• [ABOUT THIS TASK]: Using the listing below, keep only the lines with the word "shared" and copy them.

• [DATA SHOWN]:
▬▬▬

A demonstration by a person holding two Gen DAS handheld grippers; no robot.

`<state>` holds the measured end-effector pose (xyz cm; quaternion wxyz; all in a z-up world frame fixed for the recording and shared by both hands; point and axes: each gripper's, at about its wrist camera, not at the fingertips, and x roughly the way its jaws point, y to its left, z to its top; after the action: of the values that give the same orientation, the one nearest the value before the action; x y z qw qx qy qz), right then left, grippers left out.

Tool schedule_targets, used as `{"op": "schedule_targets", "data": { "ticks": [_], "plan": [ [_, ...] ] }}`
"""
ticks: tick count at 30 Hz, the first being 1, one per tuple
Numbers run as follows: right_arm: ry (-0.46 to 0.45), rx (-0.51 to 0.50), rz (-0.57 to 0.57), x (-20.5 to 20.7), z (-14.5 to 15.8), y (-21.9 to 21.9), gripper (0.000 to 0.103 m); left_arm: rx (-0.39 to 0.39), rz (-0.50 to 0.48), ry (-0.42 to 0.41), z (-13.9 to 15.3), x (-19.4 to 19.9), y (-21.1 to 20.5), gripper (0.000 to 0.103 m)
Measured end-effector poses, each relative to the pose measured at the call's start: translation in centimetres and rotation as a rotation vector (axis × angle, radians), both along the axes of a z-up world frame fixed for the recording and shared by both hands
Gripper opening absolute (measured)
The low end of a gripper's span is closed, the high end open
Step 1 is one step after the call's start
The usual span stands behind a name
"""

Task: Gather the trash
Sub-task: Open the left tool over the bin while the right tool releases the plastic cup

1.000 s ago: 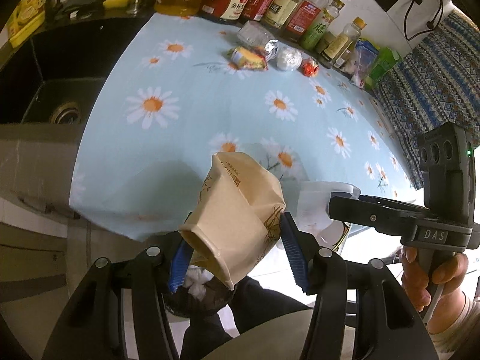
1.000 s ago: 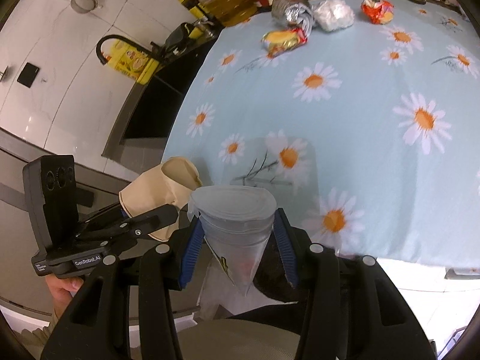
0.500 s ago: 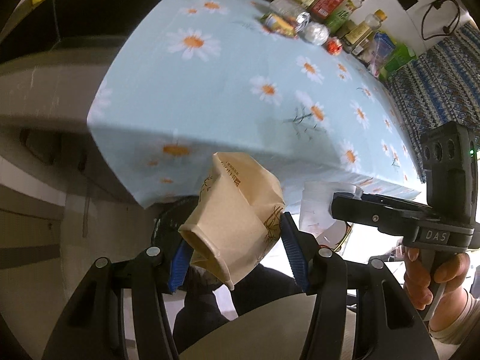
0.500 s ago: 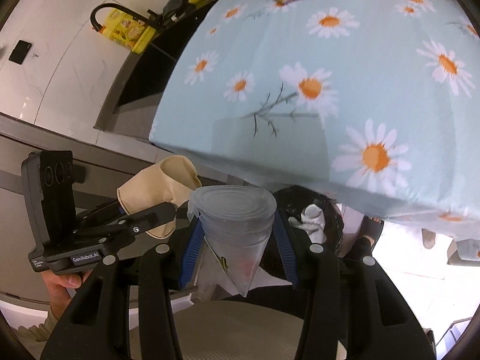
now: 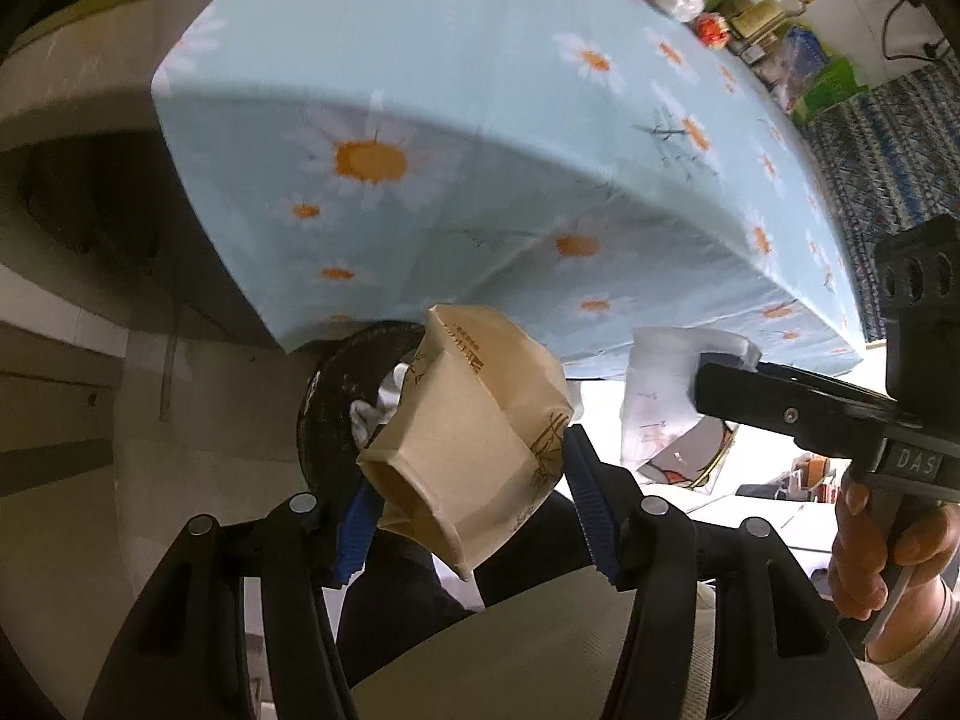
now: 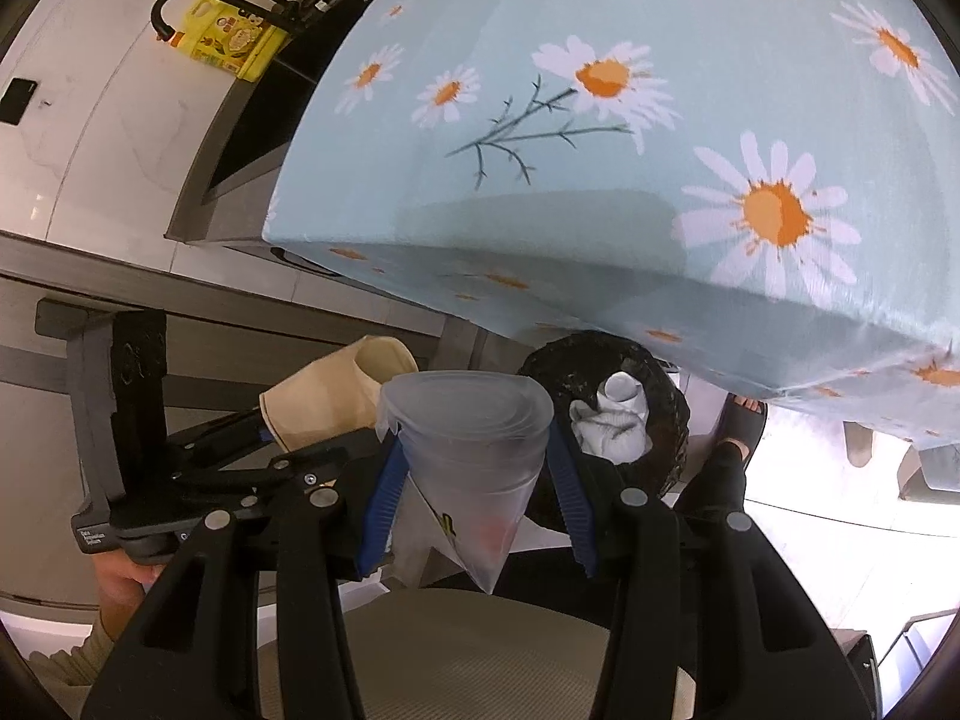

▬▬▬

• [FINISHED EXERCISE]:
`<state>` holds the measured end-effector pose (xyz cm; quaternion wxyz; all in a z-up world frame fixed for the recording and shared by both hands; point and axes: each gripper's, at about its wrist camera, not at the fingertips, and x roughly the way its jaws point, y to its left, z to its top; after the action: of the values that give the same orientation, the one nearest the value before the action; x y z qw qx qy qz), right then left, grippers left out.
Measured end-effector poses, each relative to the pose measured at the call's start: translation in centimetres and rotation as a rotation vector (axis × angle, radians), both along the axes of a z-up world frame fixed for the recording and shared by both hands

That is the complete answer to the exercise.